После дневной жары аллеи бульваров тесно заполнялись людьми — словно кто-то устроил внеплановый выходной и объявил народные гуляния. Бегали дети, неторопливо прогуливались пенсионеры, на скамейках играли в шахматы и (что действовало на моё воображение сильнее прочего) то и дело попадались влюблённые пары.

Между гуляющими людьми и мной определённо пролегала невидимая граница, — она отделяла погружённых в праздник жизни от приезжих наблюдателей. Чтобы не чувствовать себя совсем уж посторонним, я примерял на себя роль разведчика, собирающего ценные сведения, которые непременно пригодятся в будущем. Мне грел душу неоспоримый факт, что я уже легко отличаю Суворовский бульвар от Гоголевского, а их оба от, скажем, Покровского. Однако исследовать переулки я пока остерегался, чтобы не заплутать, и, должно быть, из чувства компенсации представлял времена, когда все эти старинные и не очень дома станут для меня привычной и приятной повседневностью, названия окрестных улиц и переулков — воспоминаниями о многих прогулках, и сам я буду чувствовать себя здесь, как рыба в воде. В том, что такие времена непременно настанут, я не сомневался.

Домой я вернулся с отчётливым ощущением, что нельзя всю жизнь просидеть на одном месте — иначе всё зря и насмарку. Это естественное и законное, как мне казалось, чувство непредвиденно вызвало в семье небольшой скандал. За ужином, рассказывая родителям о московских впечатлениях, я поделился дерзким планом: после школы поступать не в наш местный университет, а в Московский. В крайнем случае — в Московский педагогический институт.

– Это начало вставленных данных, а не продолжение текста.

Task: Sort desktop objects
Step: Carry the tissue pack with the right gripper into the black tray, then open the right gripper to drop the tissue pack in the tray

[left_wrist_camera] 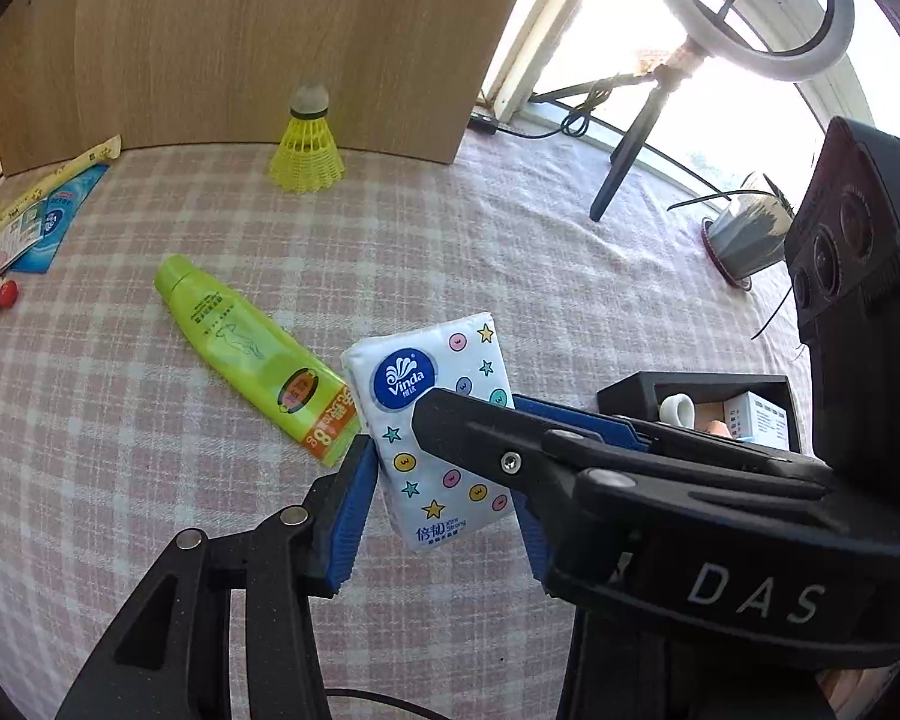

Возникла деликатная пауза. Родители вместо того, чтобы воздать хвалу моим здоровым амбициям, стали разглядывать меня так, словно впервые увидели.

— Что не так? — я отложил вилку.

Сдержанно кашлянув, мама спросила, зачем мне это надо — жить в общежитии, питаться неизвестно чем, когда здесь у меня прекрасная комната и домашняя еда?

— Ты хочешь заработать гастрит?

Я надеялся на поддержку отца — как-никак он сам учился в Москве. Но отец предпочёл напомнить, что в московские вузы конкурс намного выше, чем в наш университет — ведь туда съезжаются лучшие выпускники со всего Союза, да ещё сами москвичи составляют сильную конкуренцию. Так что я могу запросто недобрать баллов и потерять год — таких случаев полным-полно.